December 29, 2007 / 12:09 AM / in 10 years

DreamWorks transforms Paramount into top studio

LOS ANGELES (Hollywood Reporter) - Paramount Pictures will end the year as the top Hollywood studio in terms of market share at the North American box office, thanks largely to its uneasy alliance with DreamWorks, which produced the year’s No. 3 movie “Transformers.”

Paramount, which cleaned house after Brad Grey took the reins of the struggling studio in 2005, ranked No. 5 last year. It was last No. 1 in 1998 when “Titanic” ruled the waves. In late 2005, the studio bought DreamWorks for a net cost of about $600 million after divestments.
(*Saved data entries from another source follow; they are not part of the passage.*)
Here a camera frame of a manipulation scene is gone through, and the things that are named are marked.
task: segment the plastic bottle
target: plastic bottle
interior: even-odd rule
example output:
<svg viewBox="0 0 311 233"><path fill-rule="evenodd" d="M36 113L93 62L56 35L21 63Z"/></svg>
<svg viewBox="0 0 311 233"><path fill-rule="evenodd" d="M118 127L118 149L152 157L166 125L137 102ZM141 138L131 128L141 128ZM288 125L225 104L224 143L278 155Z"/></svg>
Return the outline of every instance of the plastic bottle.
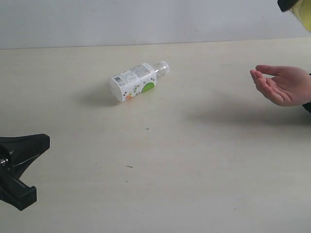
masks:
<svg viewBox="0 0 311 233"><path fill-rule="evenodd" d="M110 90L123 103L155 87L161 77L169 72L170 67L166 62L155 65L143 63L112 77L109 82Z"/></svg>

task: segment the white wall
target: white wall
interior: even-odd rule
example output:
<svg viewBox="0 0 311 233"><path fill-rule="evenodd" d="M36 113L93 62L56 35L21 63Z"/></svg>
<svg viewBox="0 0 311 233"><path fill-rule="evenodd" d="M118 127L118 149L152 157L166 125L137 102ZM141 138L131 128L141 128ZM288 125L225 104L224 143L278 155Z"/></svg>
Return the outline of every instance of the white wall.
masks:
<svg viewBox="0 0 311 233"><path fill-rule="evenodd" d="M302 37L277 0L0 0L0 49Z"/></svg>

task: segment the open palm
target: open palm
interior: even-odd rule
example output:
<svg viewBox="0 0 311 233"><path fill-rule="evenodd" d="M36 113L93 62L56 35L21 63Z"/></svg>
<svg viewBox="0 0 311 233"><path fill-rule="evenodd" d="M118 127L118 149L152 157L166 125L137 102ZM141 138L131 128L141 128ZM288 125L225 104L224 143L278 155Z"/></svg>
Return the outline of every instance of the open palm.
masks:
<svg viewBox="0 0 311 233"><path fill-rule="evenodd" d="M277 105L295 106L311 102L311 76L303 69L259 65L250 73L257 90Z"/></svg>

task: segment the black sleeve
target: black sleeve
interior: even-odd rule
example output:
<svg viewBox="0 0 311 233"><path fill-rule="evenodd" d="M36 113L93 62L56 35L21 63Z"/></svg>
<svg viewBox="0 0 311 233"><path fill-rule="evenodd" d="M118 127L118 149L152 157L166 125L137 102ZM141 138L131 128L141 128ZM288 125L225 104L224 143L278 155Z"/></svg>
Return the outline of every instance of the black sleeve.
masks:
<svg viewBox="0 0 311 233"><path fill-rule="evenodd" d="M309 112L311 113L311 103L306 103L303 105L303 107Z"/></svg>

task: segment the barcode
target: barcode
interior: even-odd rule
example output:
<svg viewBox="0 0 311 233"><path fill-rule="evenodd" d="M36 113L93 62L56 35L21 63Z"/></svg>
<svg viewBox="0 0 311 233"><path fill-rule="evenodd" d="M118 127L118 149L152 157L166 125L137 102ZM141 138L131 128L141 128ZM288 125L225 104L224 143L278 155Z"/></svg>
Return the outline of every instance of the barcode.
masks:
<svg viewBox="0 0 311 233"><path fill-rule="evenodd" d="M119 86L124 86L124 82L120 77L115 77L114 80L119 84Z"/></svg>
In addition to “Transformers” ($319.1 million), DreamWorks also produced such hits as “Disturbia” and “Blades of Glory,” and is off to a strong start with “Sweeney Todd.”

“Transformers” was planned as a Paramount/DreamWorks collaboration even before the DreamWorks acquisition, said Rob Moore, Paramount’s president of worldwide marketing, distribution and operations.

But there has been persistent speculation that DreamWorks co-founders Steven Spielberg and David Geffen are unhappy at Paramount, and may choose to leave when their personal contracts expire in November. The chief executive of Paramount’s Viacom Inc. parent, Philippe Dauman caused a stir in September when he said Spielberg’s departure would be “immaterial” to the company.

DreamWorks Animation, a separate publicly held studio run by another DreamWorks co-founder, Jeffrey Katzenberg, has its own deal to have its movies distributed by Paramount through 2012. The firm contributed to Paramount’s coffers with “Shrek the Third” ($321 million, No. 2) and “Bee Movie.”

The top Paramount-branded release this year was “Beowulf,” which ranked outside of the top 30 with sales of $80.6 million. The battlefield epic cost $150 million to make. (The foreign release, handled by Warner Bros., has brought in just over $100 million.)

Through Christmas, Paramount had rung up $1.47 billion, ahead of Warner Bros. ($1.34 billion), Disney ($1.27 billion), last year’s champ Sony ($1.21 billion) and Universal ($1.07 billion).

After a dismal 2006 with such films as “Poseidon” and “Lady in the Water,” Warners passed the $1 billion mark for an unprecedented seventh time. The studio struck gold in 2007 with “Harry Potter and the Order of the Phoenix” ($292 million, No. 5) and “300” ($210.6 million, No. 7). Current release “I Am Legend” has powered to $151 million (No. 11) after two weekends.

Disney had three top 10 films this year, “Pirates of the Caribbean: At World’s End” ($309.4 million, No. 4), “Ratatouille” ($206.4 million, No. 8) and “Wild Hogs” ($168.3 million, No. 10). Its current release “National Treasure: Book of Secrets” is set to rule the box office for a second weekend after ringing up $65.4 million during the five-day Christmas period.

Sony had the top film of 2007 with “Spider-Man 3” ($336.5 million). And Universal, whose top performer was “The Bourne Ultimatum” ($227.5 million, No. 6), is on track to post its biggest box office year ever.